-- What to produce --
Skip any image you find and restate the rest of the data word for word.

##### Data block #####

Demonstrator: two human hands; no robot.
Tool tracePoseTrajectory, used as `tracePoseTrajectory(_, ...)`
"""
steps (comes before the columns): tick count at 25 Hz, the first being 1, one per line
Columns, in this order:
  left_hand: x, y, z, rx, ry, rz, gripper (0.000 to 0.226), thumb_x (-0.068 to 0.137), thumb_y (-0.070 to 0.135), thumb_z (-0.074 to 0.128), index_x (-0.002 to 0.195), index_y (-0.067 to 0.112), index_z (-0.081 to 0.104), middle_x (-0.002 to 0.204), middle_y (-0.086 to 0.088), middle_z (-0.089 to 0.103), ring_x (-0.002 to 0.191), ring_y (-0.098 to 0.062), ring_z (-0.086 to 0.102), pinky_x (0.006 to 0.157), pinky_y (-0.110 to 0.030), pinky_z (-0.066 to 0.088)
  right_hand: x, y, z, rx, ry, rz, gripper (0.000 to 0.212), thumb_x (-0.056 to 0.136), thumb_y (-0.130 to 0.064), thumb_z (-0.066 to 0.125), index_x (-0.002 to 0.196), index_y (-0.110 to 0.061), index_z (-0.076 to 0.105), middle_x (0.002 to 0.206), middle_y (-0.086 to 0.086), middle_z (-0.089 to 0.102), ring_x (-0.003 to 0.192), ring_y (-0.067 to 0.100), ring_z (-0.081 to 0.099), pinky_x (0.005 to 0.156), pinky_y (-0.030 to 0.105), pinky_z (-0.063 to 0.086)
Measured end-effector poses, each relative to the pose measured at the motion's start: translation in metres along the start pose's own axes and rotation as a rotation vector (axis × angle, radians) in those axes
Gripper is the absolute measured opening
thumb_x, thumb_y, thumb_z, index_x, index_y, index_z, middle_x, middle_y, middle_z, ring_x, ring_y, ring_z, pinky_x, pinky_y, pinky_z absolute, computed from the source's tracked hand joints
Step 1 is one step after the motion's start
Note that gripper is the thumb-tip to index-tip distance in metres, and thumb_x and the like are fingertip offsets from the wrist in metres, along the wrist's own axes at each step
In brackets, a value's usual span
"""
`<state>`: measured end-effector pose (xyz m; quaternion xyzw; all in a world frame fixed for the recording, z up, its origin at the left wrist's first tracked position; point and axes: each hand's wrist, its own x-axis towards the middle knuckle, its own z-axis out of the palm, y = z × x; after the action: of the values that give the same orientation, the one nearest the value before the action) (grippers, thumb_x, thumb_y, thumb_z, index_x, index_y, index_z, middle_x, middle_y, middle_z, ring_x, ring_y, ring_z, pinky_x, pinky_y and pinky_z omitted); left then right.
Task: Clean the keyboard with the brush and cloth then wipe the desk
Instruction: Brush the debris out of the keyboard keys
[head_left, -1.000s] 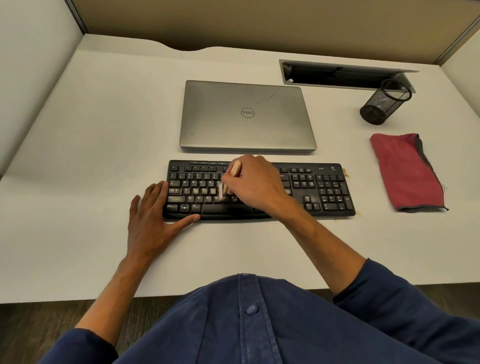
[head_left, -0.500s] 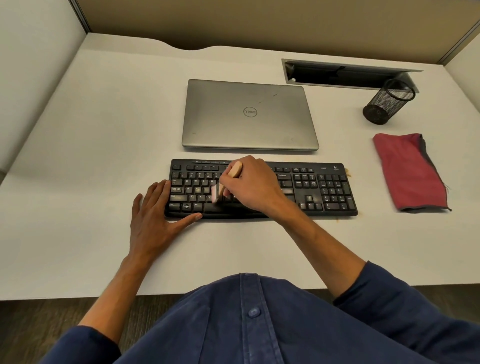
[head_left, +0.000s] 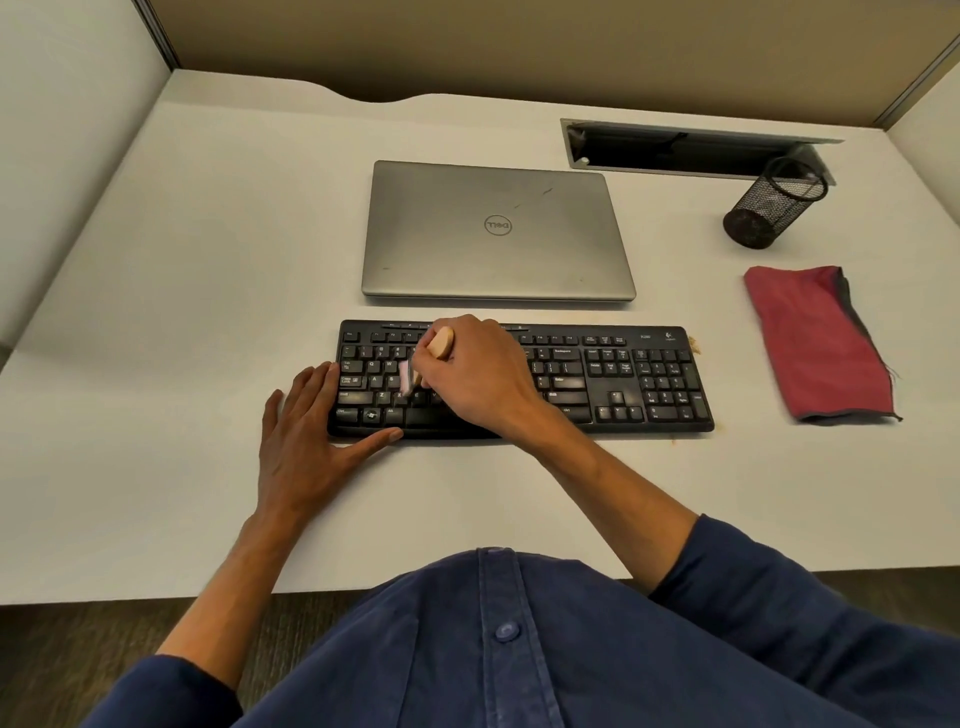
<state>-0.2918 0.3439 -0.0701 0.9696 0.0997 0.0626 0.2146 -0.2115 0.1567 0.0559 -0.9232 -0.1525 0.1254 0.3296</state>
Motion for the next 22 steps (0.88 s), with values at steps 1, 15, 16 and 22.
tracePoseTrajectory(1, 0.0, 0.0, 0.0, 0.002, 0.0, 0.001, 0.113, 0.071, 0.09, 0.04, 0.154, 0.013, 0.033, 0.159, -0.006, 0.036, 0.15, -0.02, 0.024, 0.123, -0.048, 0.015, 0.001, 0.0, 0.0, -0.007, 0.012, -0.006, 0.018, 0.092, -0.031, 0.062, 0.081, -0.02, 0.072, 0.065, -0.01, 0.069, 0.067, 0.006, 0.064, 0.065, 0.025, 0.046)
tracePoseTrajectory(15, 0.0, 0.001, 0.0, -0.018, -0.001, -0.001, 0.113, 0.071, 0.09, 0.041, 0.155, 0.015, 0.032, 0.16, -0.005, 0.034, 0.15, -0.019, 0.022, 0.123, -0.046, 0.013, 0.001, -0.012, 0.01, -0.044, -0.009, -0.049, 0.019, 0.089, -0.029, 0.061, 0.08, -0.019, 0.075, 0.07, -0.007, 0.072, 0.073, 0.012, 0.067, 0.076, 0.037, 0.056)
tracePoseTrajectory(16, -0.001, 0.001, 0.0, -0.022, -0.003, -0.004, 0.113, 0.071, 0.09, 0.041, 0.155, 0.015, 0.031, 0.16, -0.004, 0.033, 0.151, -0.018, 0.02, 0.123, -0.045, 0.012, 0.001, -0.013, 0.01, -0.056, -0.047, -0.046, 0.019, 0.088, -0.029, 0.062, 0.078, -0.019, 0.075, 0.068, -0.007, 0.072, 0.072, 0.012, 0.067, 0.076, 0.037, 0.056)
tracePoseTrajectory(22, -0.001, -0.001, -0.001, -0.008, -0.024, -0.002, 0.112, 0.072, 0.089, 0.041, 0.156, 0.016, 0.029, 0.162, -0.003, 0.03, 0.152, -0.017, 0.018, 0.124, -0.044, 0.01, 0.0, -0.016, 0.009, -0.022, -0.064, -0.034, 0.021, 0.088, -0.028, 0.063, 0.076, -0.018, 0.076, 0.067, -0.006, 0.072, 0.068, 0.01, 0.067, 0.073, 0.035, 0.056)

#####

-- Result for this task --
Demonstrator: two human hands; no robot.
Tool tracePoseTrajectory, used as `tracePoseTrajectory(_, ...)`
"""
steps (comes before the columns): tick count at 25 Hz, the first being 1, one per line
Columns, in this order:
  left_hand: x, y, z, rx, ry, rz, gripper (0.000 to 0.226), thumb_x (-0.068 to 0.137), thumb_y (-0.070 to 0.135), thumb_z (-0.074 to 0.128), index_x (-0.002 to 0.195), index_y (-0.067 to 0.112), index_z (-0.081 to 0.104), middle_x (-0.002 to 0.204), middle_y (-0.086 to 0.088), middle_z (-0.089 to 0.103), ring_x (-0.002 to 0.191), ring_y (-0.098 to 0.062), ring_z (-0.086 to 0.102), pinky_x (0.006 to 0.157), pinky_y (-0.110 to 0.030), pinky_z (-0.066 to 0.088)
  right_hand: x, y, z, rx, ry, rz, gripper (0.000 to 0.212), thumb_x (-0.056 to 0.136), thumb_y (-0.130 to 0.064), thumb_z (-0.066 to 0.125), index_x (-0.002 to 0.196), index_y (-0.110 to 0.061), index_z (-0.076 to 0.105), middle_x (0.002 to 0.206), middle_y (-0.086 to 0.086), middle_z (-0.089 to 0.102), ring_x (-0.003 to 0.192), ring_y (-0.067 to 0.100), ring_z (-0.081 to 0.099), pinky_x (0.005 to 0.156), pinky_y (-0.030 to 0.105), pinky_z (-0.063 to 0.086)
Measured end-effector poses, each relative to the pose measured at the motion's start: translation in metres along the start pose's own axes and rotation as a rotation vector (axis × angle, radians) in those axes
Gripper is the absolute measured opening
thumb_x, thumb_y, thumb_z, index_x, index_y, index_z, middle_x, middle_y, middle_z, ring_x, ring_y, ring_z, pinky_x, pinky_y, pinky_z absolute, computed from the source's tracked hand joints
Step 1 is one step after the motion's start
Note that gripper is the thumb-tip to index-tip distance in metres, and thumb_x and the like are fingertip offsets from the wrist in metres, along the wrist's own axes at each step
In brackets, a value's usual span
"""
`<state>`: measured end-effector pose (xyz m; quaternion xyzw; all in a world frame fixed for the recording, z up, its origin at the left wrist's first tracked position; point and axes: each hand's wrist, its own x-axis towards the middle knuckle, its own z-axis out of the palm, y = z × x; after the action: of the values that give the same orientation, the one nearest the value before the action) (grippers, thumb_x, thumb_y, thumb_z, index_x, index_y, index_z, middle_x, middle_y, middle_z, ring_x, ring_y, ring_z, pinky_x, pinky_y and pinky_z omitted); left then right.
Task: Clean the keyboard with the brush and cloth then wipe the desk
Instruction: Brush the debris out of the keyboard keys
[head_left, -1.000s] 
[head_left, -0.500s] 
[head_left, +0.000s] 
<state>-0.2918 0.3439 -0.0701 0.9696 0.0997 0.0626 0.2146 -0.2115 0.1567 0.0559 -0.9232 -0.1525 0.1254 0.3296</state>
Motion for the next 22 steps (0.88 s), with values at steps 1, 15, 16 and 22.
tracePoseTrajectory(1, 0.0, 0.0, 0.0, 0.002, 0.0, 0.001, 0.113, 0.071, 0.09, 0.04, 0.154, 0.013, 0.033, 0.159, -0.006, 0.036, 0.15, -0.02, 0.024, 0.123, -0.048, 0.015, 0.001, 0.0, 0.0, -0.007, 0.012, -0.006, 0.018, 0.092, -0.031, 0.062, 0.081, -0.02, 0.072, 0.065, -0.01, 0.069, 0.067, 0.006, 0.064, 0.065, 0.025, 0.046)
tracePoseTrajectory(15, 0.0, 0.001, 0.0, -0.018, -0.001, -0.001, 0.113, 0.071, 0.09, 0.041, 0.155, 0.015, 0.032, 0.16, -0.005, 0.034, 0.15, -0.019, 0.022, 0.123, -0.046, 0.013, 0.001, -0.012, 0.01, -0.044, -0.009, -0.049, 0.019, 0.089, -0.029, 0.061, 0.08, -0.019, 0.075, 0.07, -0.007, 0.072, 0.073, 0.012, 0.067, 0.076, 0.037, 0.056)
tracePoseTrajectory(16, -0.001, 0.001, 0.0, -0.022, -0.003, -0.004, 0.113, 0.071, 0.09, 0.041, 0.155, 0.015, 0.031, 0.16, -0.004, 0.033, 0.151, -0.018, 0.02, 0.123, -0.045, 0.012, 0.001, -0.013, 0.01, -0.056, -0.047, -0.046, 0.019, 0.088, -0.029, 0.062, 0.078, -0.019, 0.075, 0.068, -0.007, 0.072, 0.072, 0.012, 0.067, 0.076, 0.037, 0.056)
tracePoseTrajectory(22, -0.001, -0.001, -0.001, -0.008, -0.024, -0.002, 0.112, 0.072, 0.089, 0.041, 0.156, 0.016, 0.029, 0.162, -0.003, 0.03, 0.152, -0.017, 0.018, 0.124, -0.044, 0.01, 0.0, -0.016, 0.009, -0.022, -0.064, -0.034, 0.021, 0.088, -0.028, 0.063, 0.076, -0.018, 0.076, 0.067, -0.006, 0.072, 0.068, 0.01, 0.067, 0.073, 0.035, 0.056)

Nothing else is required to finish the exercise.